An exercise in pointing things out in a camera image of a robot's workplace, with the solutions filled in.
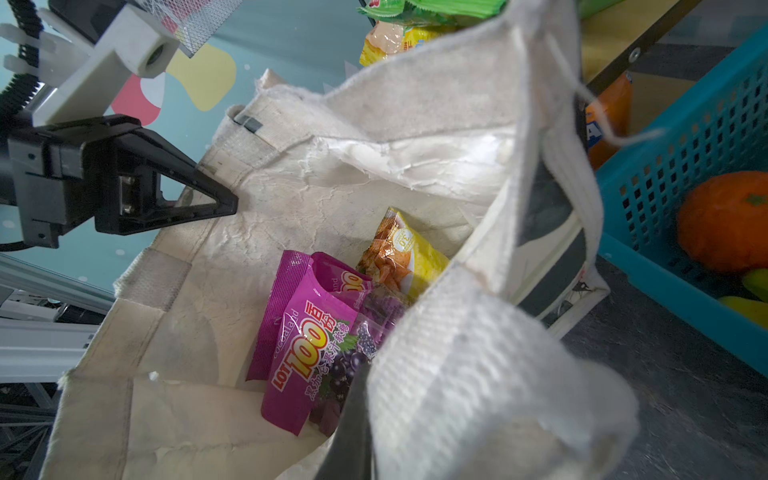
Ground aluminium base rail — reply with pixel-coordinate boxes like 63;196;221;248
1;254;114;479

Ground beige canvas tote bag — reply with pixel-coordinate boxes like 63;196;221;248
41;1;639;479

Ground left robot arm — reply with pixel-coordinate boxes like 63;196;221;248
1;1;238;252

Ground orange soda can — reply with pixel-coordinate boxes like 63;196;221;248
585;72;633;171

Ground banana bunch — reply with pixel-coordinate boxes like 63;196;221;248
718;268;768;329

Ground purple candy bag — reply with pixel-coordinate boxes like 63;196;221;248
246;250;408;435

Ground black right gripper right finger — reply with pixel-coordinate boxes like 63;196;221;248
315;364;375;480

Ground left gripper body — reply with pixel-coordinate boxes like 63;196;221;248
0;113;145;250

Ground yellow snack bag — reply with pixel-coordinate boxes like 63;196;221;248
357;208;450;302

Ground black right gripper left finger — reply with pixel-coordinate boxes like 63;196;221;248
94;128;238;236

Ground teal plastic fruit basket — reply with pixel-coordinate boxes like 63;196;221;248
593;23;768;379

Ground yellow chips bag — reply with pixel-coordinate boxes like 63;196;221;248
359;22;452;67

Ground wooden black-frame shelf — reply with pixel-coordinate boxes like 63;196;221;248
581;0;699;96

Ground orange tangerine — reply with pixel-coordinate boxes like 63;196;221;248
677;171;767;274

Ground green snack bag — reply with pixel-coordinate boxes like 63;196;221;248
358;0;625;28

• Task statement
Lines from the one holding "Ground wooden black-frame" through the end of the material above should be output exactly, and all others skipped.

• Task output
Ground wooden black-frame shelf — reply with pixel-coordinate boxes like 63;196;221;248
581;0;699;96

Ground orange tangerine — reply with pixel-coordinate boxes like 63;196;221;248
677;171;767;274

Ground green snack bag — reply with pixel-coordinate boxes like 63;196;221;248
358;0;625;28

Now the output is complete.